**Work item:**
Below are the records. Retype, exactly, the lines from the first through the line with "right gripper: [278, 136] -> [244, 129]", and leave out the pictures.

(Beginning of Entries shown)

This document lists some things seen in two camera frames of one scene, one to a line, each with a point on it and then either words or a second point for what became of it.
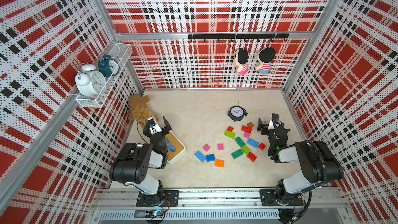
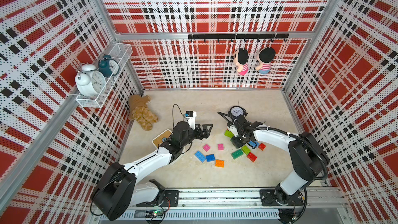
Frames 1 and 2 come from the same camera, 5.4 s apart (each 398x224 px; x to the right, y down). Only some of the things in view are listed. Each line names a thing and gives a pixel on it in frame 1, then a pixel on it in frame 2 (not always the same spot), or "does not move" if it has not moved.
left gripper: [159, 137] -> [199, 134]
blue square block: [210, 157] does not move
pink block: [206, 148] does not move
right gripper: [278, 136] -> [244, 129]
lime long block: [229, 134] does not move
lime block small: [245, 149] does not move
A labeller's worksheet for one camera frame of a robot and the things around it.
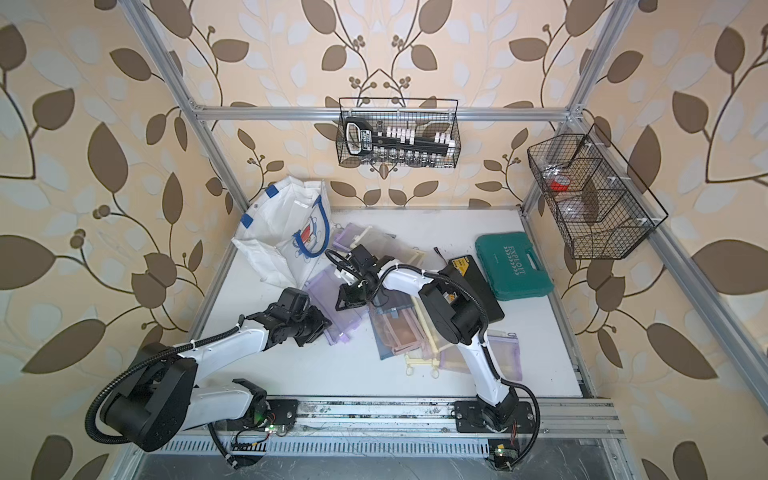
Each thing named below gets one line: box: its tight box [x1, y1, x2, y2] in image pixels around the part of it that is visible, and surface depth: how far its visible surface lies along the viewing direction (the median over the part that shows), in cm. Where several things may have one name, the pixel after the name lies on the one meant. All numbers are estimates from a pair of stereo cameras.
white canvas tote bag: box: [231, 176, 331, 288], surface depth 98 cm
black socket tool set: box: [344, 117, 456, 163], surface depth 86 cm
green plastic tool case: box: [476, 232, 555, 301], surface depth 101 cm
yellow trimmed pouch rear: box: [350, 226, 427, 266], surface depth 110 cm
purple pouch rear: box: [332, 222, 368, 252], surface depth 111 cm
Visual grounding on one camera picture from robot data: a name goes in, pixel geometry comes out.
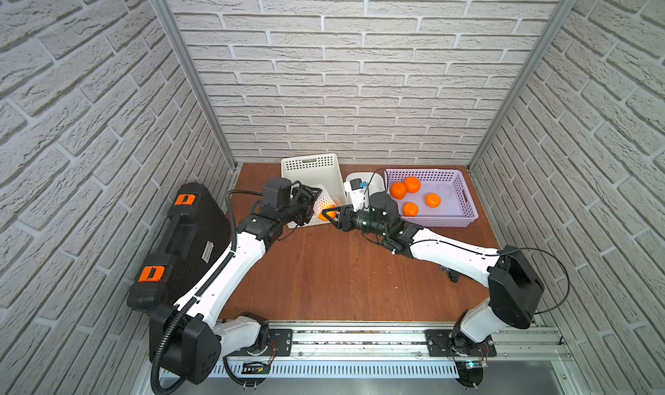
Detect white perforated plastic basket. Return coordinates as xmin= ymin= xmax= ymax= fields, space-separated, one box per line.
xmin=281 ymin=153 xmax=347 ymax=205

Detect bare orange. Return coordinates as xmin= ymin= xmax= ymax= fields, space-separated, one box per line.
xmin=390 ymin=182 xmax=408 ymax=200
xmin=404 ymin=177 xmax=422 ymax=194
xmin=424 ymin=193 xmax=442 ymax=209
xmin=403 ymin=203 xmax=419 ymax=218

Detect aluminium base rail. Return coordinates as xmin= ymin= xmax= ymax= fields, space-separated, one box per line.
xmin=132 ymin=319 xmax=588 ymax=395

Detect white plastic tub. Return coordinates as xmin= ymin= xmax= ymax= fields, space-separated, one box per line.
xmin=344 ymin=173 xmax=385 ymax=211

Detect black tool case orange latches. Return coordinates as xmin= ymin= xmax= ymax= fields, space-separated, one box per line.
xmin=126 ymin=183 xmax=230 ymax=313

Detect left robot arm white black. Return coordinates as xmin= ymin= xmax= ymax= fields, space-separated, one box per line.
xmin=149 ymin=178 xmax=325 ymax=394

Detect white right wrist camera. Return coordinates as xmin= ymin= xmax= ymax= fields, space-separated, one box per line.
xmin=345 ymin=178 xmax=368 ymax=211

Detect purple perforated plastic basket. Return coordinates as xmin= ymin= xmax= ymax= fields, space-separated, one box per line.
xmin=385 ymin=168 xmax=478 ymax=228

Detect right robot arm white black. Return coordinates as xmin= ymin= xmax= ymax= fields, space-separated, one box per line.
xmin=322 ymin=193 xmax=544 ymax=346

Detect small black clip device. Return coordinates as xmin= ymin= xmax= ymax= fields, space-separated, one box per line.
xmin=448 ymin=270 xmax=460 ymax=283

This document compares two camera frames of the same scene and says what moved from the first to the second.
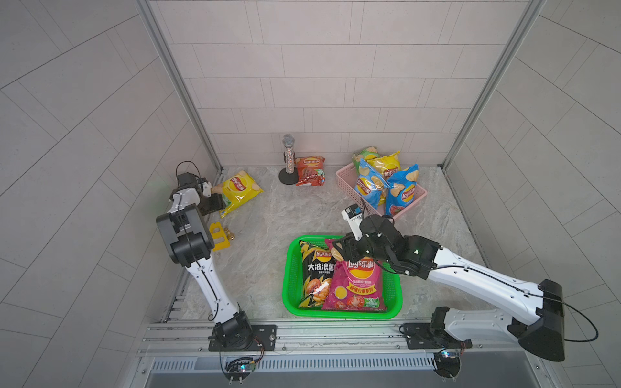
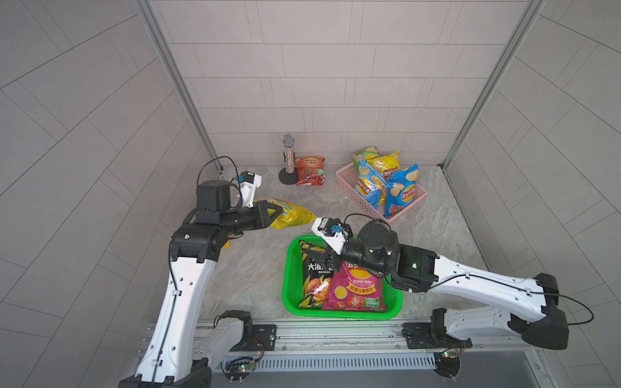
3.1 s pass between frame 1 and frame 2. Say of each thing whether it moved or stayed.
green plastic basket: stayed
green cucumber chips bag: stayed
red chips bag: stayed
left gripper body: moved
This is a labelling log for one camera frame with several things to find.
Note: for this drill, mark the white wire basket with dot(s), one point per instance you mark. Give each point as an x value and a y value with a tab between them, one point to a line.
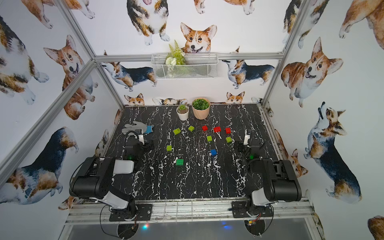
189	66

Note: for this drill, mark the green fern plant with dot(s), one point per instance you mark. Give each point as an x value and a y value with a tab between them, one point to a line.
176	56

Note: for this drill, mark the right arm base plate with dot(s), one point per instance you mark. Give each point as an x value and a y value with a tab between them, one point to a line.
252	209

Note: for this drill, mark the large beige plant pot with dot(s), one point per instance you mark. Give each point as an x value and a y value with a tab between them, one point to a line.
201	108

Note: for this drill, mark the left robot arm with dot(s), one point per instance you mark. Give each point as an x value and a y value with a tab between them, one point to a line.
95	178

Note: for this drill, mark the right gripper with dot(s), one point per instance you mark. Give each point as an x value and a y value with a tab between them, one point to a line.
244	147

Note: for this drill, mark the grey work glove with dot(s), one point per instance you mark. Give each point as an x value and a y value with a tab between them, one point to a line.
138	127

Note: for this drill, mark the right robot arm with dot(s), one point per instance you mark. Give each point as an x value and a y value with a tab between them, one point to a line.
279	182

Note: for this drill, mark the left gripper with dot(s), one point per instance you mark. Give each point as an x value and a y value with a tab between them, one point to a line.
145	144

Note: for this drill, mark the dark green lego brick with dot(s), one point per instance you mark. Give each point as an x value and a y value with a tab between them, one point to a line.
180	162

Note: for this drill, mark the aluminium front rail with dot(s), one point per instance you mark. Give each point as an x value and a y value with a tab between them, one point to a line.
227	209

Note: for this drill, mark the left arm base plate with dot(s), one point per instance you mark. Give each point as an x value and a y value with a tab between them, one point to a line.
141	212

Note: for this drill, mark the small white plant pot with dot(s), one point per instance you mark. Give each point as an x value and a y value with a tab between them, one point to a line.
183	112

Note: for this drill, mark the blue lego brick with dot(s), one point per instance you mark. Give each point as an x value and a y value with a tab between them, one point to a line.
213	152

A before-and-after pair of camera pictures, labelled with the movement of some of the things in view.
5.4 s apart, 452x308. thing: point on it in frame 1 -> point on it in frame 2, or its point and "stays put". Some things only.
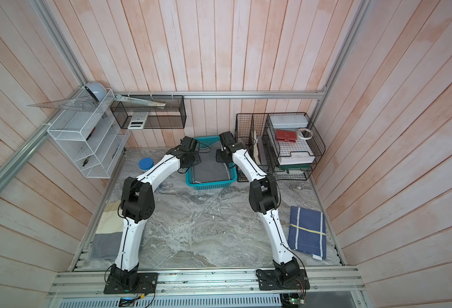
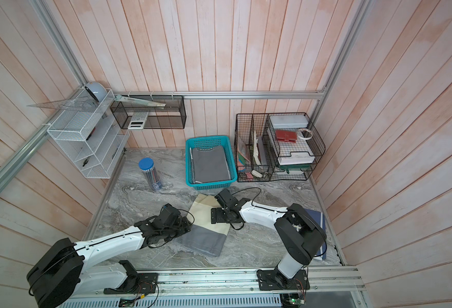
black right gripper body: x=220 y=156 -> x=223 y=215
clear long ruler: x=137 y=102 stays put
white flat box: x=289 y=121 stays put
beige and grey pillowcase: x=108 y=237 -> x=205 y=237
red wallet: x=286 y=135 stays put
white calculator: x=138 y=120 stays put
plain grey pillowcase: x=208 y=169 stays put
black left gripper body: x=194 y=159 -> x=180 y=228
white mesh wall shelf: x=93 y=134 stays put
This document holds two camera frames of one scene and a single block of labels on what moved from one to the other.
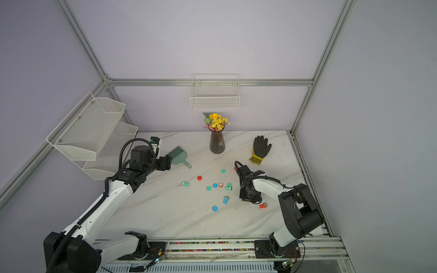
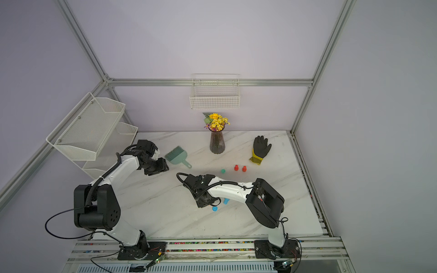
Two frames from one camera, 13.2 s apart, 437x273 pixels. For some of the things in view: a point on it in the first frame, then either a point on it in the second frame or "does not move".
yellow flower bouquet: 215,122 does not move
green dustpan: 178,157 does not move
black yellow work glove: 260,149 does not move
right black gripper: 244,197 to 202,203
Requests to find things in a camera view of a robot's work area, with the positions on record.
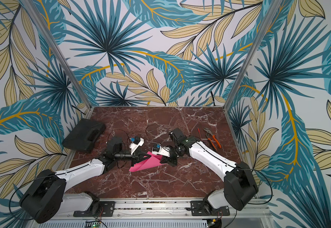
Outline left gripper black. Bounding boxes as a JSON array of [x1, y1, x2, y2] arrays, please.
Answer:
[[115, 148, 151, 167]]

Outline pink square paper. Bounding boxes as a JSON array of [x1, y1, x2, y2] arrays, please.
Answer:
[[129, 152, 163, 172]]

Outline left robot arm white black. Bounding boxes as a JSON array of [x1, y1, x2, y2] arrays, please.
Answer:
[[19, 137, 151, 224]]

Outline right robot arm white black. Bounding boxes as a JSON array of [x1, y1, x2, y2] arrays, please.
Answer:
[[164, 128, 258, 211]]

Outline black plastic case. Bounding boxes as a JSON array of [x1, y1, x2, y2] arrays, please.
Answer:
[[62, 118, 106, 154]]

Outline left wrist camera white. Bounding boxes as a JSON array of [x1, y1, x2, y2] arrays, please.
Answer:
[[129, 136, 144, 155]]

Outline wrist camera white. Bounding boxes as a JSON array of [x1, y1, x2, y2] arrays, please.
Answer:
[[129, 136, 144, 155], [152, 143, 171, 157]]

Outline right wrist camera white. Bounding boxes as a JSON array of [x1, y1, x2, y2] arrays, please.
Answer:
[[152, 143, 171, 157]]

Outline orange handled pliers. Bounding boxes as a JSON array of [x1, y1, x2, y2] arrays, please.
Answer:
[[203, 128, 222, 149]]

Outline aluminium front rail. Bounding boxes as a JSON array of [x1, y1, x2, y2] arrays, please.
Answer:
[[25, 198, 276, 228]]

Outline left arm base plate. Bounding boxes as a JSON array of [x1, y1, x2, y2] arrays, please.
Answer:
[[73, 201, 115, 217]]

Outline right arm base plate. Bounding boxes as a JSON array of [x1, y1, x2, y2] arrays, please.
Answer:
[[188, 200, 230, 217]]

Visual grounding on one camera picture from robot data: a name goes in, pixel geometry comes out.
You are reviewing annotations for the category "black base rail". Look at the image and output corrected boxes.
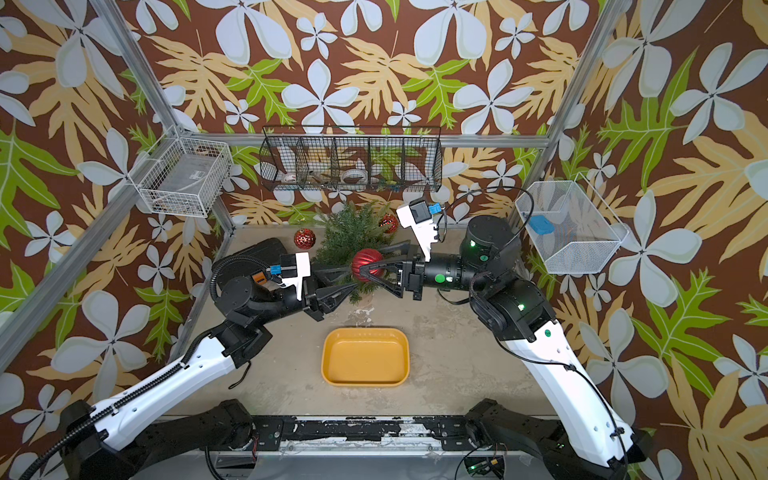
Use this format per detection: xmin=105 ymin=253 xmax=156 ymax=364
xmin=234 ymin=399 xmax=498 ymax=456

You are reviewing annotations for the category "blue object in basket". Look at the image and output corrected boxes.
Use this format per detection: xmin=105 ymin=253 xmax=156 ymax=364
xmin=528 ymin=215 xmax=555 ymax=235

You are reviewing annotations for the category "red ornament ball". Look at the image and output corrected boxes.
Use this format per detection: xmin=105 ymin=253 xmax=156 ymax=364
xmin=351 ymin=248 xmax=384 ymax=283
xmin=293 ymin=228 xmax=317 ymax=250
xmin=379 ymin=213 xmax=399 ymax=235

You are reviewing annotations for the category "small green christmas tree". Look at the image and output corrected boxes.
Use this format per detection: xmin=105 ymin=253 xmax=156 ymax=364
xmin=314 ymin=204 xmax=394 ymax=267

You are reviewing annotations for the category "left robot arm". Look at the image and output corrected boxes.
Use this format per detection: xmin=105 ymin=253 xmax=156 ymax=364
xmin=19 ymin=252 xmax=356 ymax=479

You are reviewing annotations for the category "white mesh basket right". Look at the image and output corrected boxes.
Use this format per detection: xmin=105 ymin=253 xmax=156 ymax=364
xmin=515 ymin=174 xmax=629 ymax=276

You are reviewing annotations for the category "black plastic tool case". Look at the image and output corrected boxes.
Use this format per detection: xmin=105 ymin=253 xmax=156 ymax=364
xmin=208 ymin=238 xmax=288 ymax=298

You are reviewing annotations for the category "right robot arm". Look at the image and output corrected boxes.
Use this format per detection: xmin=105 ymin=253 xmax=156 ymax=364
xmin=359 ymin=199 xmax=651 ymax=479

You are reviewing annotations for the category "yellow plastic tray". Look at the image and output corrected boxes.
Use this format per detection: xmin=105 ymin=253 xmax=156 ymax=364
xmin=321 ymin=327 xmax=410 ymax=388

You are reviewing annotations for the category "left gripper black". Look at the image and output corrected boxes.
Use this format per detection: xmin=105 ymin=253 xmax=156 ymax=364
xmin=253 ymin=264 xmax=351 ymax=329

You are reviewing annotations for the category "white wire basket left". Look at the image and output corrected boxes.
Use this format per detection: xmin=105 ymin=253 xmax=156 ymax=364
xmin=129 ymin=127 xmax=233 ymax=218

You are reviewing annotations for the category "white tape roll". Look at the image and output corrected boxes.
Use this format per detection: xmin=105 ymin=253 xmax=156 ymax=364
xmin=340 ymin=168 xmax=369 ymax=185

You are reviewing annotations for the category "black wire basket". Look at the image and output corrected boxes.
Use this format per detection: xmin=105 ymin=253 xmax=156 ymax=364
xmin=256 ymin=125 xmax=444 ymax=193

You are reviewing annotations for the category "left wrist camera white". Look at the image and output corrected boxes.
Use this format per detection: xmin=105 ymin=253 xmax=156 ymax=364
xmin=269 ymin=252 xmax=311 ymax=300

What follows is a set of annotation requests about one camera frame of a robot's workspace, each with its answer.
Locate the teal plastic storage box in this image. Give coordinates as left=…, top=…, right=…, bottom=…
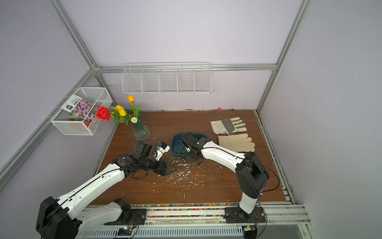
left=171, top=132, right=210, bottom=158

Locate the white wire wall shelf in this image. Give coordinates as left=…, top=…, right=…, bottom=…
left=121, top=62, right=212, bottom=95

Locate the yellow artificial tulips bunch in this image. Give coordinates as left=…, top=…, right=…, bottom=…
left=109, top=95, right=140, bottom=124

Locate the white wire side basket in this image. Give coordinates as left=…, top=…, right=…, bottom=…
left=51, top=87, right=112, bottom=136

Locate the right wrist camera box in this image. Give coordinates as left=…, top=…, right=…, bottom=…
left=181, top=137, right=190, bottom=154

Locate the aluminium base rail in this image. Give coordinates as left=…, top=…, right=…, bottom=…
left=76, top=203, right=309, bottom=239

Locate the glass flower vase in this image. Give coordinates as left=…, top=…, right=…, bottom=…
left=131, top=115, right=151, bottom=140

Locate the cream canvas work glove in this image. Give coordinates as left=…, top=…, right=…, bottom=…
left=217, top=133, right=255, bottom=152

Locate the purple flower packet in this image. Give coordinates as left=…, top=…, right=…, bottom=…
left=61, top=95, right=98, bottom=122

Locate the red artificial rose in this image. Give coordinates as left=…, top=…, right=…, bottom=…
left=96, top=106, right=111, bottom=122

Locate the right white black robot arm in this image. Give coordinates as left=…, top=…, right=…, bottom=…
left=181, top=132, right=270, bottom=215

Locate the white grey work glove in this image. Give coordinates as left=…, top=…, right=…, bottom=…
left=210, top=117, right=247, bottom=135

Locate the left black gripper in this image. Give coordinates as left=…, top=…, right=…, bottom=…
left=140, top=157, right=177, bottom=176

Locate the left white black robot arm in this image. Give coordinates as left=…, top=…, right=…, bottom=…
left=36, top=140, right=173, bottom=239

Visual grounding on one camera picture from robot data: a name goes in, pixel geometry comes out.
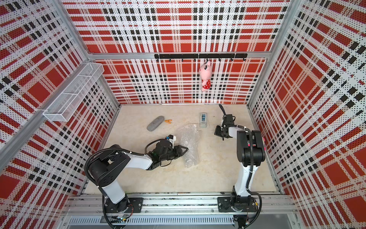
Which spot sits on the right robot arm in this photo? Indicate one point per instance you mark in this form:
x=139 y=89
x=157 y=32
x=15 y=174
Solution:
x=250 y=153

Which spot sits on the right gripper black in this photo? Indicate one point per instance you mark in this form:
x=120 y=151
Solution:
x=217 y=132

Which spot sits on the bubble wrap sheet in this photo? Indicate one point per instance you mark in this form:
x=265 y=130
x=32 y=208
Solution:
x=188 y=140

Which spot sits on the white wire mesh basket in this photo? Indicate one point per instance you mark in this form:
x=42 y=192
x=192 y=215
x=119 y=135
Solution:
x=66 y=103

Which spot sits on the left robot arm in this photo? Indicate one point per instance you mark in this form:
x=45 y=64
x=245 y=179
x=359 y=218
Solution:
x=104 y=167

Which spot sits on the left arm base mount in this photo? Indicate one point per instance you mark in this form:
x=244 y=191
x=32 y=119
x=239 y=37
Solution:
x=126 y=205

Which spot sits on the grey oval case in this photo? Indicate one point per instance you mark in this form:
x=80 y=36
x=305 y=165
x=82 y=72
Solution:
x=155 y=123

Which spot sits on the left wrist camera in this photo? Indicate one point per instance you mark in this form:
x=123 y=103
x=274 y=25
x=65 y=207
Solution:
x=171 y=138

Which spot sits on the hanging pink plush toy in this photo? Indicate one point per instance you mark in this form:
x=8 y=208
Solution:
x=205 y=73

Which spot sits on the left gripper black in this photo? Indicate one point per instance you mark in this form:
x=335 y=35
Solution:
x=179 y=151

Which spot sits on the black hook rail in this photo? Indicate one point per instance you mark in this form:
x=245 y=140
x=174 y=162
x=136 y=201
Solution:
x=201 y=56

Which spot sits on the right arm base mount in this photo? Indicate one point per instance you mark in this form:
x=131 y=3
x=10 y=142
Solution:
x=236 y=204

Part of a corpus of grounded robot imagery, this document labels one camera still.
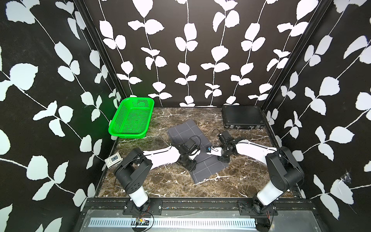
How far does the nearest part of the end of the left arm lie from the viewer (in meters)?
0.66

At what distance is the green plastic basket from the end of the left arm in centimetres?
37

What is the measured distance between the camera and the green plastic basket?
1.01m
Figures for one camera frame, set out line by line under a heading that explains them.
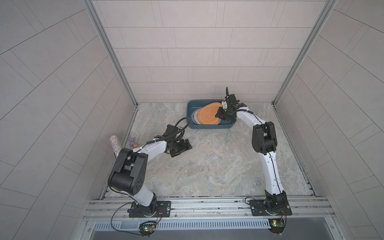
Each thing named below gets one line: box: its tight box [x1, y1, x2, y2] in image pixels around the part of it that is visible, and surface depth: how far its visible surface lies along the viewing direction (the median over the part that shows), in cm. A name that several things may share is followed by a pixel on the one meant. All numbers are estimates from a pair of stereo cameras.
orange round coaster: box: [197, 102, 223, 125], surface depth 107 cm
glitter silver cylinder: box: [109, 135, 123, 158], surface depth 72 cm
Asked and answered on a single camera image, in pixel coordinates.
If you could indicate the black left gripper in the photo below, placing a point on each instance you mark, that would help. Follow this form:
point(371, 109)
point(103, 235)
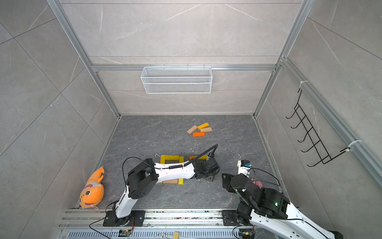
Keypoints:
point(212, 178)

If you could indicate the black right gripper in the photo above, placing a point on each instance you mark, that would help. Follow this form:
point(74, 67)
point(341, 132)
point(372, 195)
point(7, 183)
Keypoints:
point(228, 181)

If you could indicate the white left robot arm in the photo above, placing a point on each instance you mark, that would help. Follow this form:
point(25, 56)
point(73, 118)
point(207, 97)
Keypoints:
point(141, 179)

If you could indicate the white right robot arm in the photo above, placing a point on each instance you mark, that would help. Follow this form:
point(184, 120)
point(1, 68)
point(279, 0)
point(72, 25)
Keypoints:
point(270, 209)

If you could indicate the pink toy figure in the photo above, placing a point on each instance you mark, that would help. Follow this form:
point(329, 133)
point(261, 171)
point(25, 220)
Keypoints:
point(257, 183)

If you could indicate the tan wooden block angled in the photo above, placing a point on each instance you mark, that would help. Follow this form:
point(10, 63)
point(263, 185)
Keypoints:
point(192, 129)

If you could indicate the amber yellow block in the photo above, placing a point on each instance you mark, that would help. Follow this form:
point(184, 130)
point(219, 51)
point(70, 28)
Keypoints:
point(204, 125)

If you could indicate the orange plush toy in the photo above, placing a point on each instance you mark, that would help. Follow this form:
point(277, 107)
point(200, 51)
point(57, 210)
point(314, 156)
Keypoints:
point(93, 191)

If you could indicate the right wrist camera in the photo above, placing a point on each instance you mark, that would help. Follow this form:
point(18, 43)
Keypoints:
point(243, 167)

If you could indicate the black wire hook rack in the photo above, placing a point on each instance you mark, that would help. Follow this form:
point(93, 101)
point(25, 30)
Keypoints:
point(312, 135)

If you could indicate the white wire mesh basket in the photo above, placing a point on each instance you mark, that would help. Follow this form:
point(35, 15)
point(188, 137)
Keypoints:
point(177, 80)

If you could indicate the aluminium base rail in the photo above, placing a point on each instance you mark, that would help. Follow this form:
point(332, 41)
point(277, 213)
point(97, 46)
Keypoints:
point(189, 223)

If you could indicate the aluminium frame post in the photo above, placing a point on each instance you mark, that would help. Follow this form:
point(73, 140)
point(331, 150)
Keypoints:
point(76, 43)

(End of Entries shown)

**Response:**
This document lists some things seen in two camera frames of one scene, one to a line, each with a point on it and then either words or a second point for what became of it.
Frames 1 and 2 come from the same camera, 5.4 s apart (each 398x224 px; x to the right, y down). Only some of the things in view are listed. Each line names a thing and gives a pixel on it in frame 1, then a pixel on it in frame 2 (not always the same spot), or "does not move" if it has not moved.
left gripper: [159, 137] -> [199, 134]
blue square block: [210, 157] does not move
pink block: [206, 148] does not move
right gripper: [278, 136] -> [244, 129]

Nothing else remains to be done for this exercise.